___ SUPPLIED DATA
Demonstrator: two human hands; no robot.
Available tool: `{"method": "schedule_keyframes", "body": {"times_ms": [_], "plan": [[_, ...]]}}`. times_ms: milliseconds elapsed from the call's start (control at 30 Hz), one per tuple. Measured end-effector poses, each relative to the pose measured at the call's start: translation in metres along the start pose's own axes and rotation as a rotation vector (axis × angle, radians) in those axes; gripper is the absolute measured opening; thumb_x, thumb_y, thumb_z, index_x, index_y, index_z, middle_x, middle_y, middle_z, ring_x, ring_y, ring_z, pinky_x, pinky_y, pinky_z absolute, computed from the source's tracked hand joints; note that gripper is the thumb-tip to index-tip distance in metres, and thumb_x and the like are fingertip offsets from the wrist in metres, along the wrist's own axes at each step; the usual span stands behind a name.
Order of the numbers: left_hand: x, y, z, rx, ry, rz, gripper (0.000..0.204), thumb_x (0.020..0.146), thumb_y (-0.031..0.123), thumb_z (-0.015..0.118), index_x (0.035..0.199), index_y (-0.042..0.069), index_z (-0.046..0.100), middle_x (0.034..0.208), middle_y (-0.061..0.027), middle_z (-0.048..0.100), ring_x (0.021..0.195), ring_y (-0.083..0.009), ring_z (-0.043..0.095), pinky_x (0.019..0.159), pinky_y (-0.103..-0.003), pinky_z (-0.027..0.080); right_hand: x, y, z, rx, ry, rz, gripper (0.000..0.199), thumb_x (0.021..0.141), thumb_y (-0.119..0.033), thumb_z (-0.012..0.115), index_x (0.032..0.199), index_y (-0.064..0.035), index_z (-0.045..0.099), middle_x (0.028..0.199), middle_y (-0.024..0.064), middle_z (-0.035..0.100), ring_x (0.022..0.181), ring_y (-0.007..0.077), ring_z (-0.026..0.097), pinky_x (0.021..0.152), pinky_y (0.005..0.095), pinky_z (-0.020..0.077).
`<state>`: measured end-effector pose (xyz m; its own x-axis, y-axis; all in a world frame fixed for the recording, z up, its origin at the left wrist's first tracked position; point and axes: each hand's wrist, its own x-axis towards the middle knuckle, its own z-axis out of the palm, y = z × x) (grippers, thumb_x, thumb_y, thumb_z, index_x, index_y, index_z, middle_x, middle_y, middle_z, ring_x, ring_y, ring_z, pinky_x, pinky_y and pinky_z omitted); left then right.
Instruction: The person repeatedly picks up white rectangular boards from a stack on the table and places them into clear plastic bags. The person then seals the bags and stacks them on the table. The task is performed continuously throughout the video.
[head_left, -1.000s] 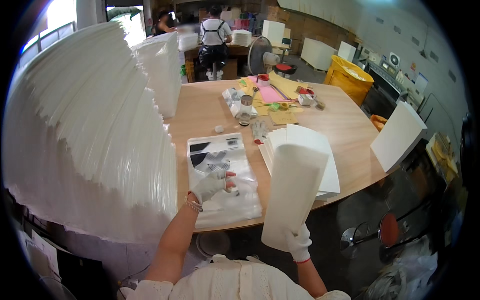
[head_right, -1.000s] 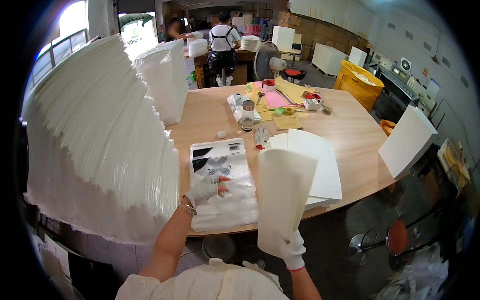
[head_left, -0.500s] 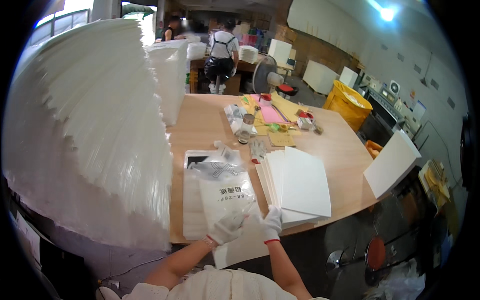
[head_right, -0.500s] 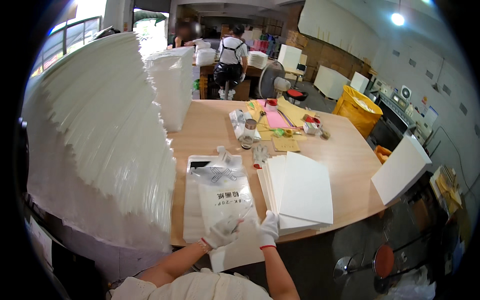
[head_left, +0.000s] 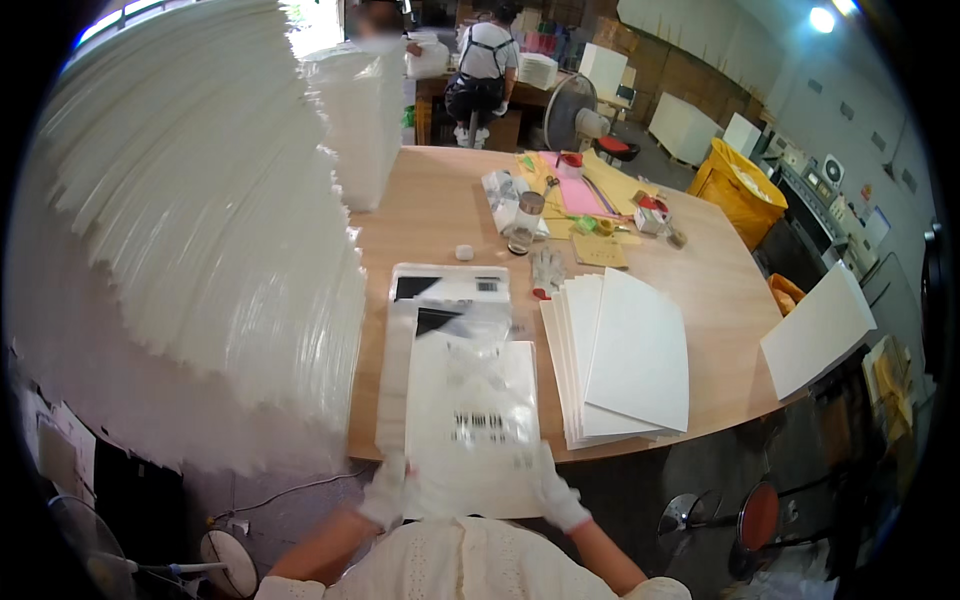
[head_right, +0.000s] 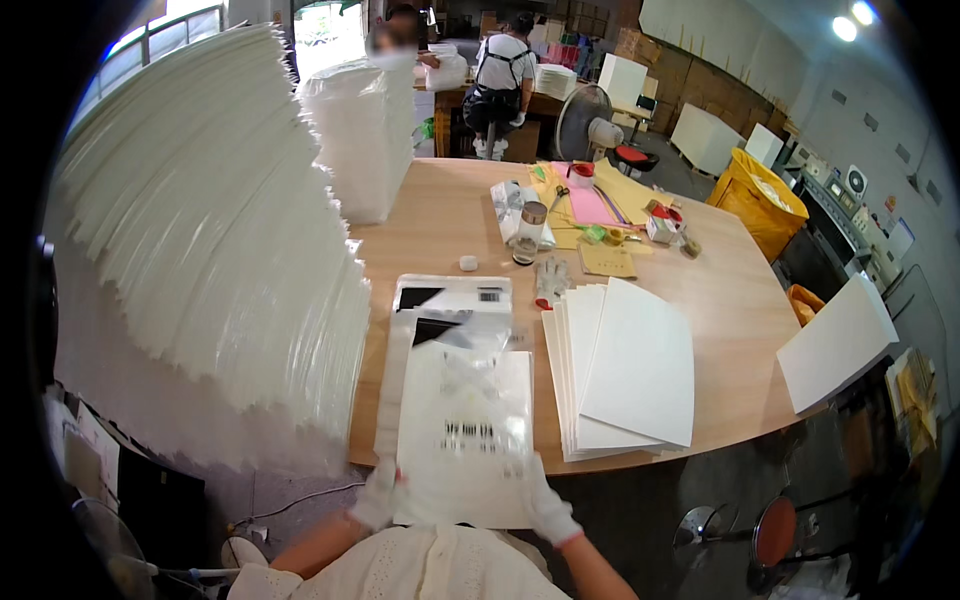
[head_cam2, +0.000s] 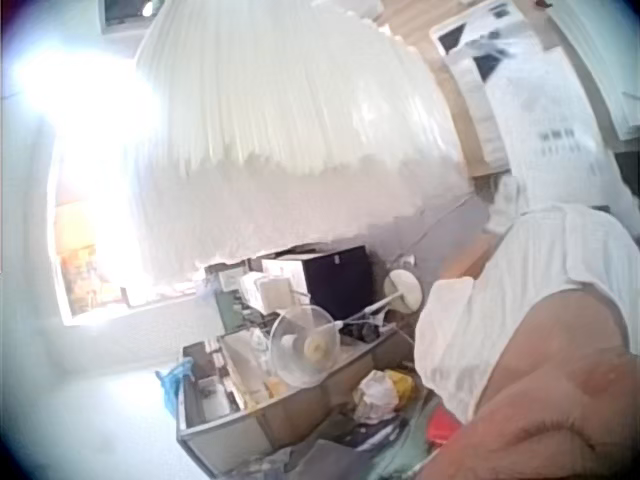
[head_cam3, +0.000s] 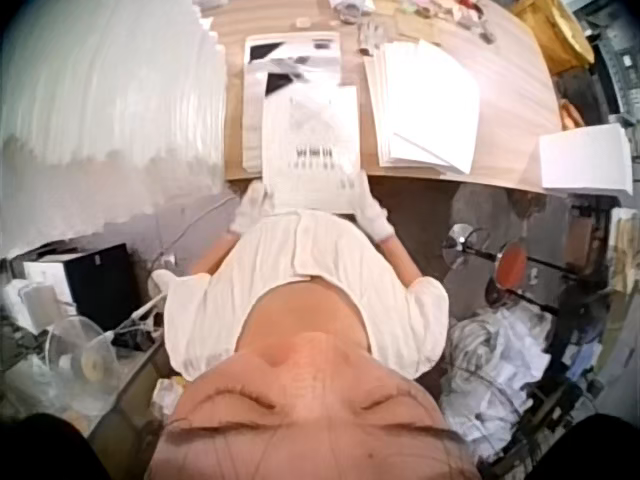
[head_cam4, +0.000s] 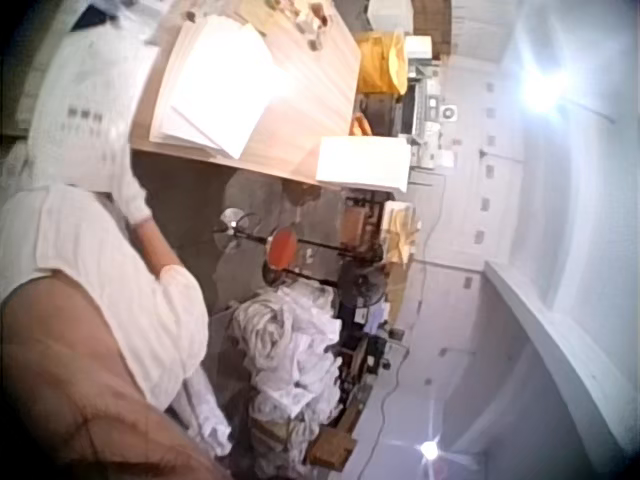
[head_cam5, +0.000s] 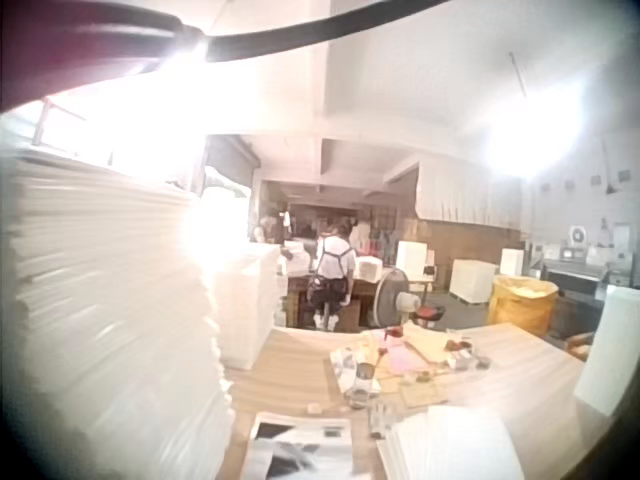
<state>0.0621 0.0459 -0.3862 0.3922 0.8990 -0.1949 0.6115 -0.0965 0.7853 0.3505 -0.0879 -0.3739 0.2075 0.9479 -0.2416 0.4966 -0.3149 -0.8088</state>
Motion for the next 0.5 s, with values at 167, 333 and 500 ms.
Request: {"method": "schedule_keyframes", "body": {"times_ms": [167, 333, 500], "plan": [[-0.041, -0.031, 0.004, -0.172, -0.165, 0.249, 0.016, 0.078, 0.012, 0.059, 0.089, 0.004, 0.050, 0.081, -0.0160, 0.055, 0.076, -0.0291, 0.057, 0.065, -0.041, 0.045, -0.043, -0.082, -0.008, -0.214, -0.161, 0.158, 0.059, 0.089, -0.024, 0.047, 0.139, -0.0061, 0.022, 0.108, 0.0207, 0.057, 0.090, 0.0364, 0.058, 0.073, 0.0418, 0.0461], [-0.031, 0.051, -0.023, 0.179, 0.048, -0.067, 0.009, 0.079, 0.010, 0.051, 0.083, 0.003, 0.051, 0.076, -0.0169, 0.059, 0.074, -0.0338, 0.060, 0.065, -0.042, 0.046, -0.039, -0.017, 0.006, -0.286, 0.207, 0.287, 0.049, 0.086, -0.029, 0.050, 0.132, -0.0137, 0.040, 0.092, 0.0218, 0.062, 0.081, 0.0389, 0.060, 0.070, 0.0446, 0.0477], [-0.033, 0.045, -0.026, -0.075, -0.010, 0.349, 0.006, 0.072, 0.003, 0.055, 0.078, 0.003, 0.054, 0.074, -0.0124, 0.053, 0.071, -0.0261, 0.054, 0.064, -0.034, 0.044, -0.053, 0.026, -0.002, 0.245, 0.124, 0.063, 0.049, 0.080, -0.029, 0.065, 0.121, -0.0061, 0.054, 0.108, 0.0126, 0.062, 0.098, 0.0200, 0.059, 0.086, 0.0308, 0.0459]]}}
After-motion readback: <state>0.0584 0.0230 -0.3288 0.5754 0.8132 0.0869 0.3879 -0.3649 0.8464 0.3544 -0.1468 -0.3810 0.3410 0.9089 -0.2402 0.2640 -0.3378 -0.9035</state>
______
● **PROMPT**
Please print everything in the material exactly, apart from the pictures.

● **ANSWER**
Demonstrator: two human hands; no robot.
Available tool: `{"method": "schedule_keyframes", "body": {"times_ms": [_], "plan": [[_, ...]]}}`. times_ms: milliseconds elapsed from the call's start (control at 30 Hz), one per tuple. Measured end-effector poses, each relative to the pose measured at the call's start: translation in metres along the start pose's own axes and rotation as a rotation vector (axis × angle, radians) in those axes; gripper is the absolute measured opening; thumb_x, thumb_y, thumb_z, index_x, index_y, index_z, middle_x, middle_y, middle_z, ring_x, ring_y, ring_z, pinky_x, pinky_y, pinky_z absolute, computed from the source's tracked hand joints; note that gripper is the thumb-tip to index-tip distance in metres, and thumb_x and the like are fingertip offsets from the wrist in metres, along the wrist's own axes at each step; the usual span stands behind a name.
Order of the numbers: left_hand: x, y, z, rx, ry, rz, gripper (0.000..0.204), thumb_x (0.020..0.146), thumb_y (-0.031..0.123), thumb_z (-0.015..0.118), index_x (0.035..0.199), index_y (-0.042..0.069), index_z (-0.046..0.100), middle_x (0.034..0.208), middle_y (-0.061..0.027), middle_z (-0.048..0.100), ring_x (0.021..0.195), ring_y (-0.083..0.009), ring_z (-0.043..0.095), pinky_x (0.019..0.159), pinky_y (-0.103..-0.003), pinky_z (-0.027..0.080); right_hand: x, y, z, rx, ry, rz, gripper (0.000..0.199), thumb_x (0.021..0.141), thumb_y (-0.119..0.033), thumb_z (-0.012..0.115), index_x (0.032..0.199), index_y (-0.064..0.035), index_z (-0.045..0.099), middle_x (0.028..0.199), middle_y (-0.024..0.064), middle_z (-0.035..0.100), ring_x (0.022..0.181), ring_y (-0.007..0.077), ring_z (-0.026..0.097), pinky_x (0.021..0.152), pinky_y (0.005..0.095), pinky_z (-0.020..0.077).
`<state>`: measured end-effector pose (xyz m; its own x-axis, y-axis; all in a world frame fixed for the recording, z up, its origin at the left wrist's first tracked position; point and axes: each hand's wrist, its own x-axis towards the middle knuckle, its own z-axis out of the palm, y = z × x) (grippers, thumb_x, thumb_y, thumb_z, index_x, index_y, index_z, middle_x, middle_y, middle_z, ring_x, ring_y, ring_z, pinky_x, pinky_y and pinky_z omitted); left then right.
Instruction: The person repeatedly picks up white rectangular boards from a stack on the table and places them into clear plastic bags. The person then seals the bags and stacks them on the table. The task is performed continuously throughout the video.
[head_left, -1.000s] 
[head_right, -1.000s] 
[head_left, -0.500s] 
[head_right, -0.500s] 
[head_left, +0.000s] 
[head_right, +0.000s] 
[head_cam2, +0.000s] 
[head_cam3, +0.000s] 
[head_cam4, +0.000s] 
[head_cam5, +0.000s] 
<state>0.0621 0.0459 -0.3862 0.3922 0.8990 -0.1949 0.6115 -0.0965 0.7853 0.3505 -0.0879 -0.3739 0.2075 0.9479 -0.2416 0.4966 -0.3149 -0.8088</state>
Motion for the next 0.5 s, with values at 167, 333 and 500 ms.
Request: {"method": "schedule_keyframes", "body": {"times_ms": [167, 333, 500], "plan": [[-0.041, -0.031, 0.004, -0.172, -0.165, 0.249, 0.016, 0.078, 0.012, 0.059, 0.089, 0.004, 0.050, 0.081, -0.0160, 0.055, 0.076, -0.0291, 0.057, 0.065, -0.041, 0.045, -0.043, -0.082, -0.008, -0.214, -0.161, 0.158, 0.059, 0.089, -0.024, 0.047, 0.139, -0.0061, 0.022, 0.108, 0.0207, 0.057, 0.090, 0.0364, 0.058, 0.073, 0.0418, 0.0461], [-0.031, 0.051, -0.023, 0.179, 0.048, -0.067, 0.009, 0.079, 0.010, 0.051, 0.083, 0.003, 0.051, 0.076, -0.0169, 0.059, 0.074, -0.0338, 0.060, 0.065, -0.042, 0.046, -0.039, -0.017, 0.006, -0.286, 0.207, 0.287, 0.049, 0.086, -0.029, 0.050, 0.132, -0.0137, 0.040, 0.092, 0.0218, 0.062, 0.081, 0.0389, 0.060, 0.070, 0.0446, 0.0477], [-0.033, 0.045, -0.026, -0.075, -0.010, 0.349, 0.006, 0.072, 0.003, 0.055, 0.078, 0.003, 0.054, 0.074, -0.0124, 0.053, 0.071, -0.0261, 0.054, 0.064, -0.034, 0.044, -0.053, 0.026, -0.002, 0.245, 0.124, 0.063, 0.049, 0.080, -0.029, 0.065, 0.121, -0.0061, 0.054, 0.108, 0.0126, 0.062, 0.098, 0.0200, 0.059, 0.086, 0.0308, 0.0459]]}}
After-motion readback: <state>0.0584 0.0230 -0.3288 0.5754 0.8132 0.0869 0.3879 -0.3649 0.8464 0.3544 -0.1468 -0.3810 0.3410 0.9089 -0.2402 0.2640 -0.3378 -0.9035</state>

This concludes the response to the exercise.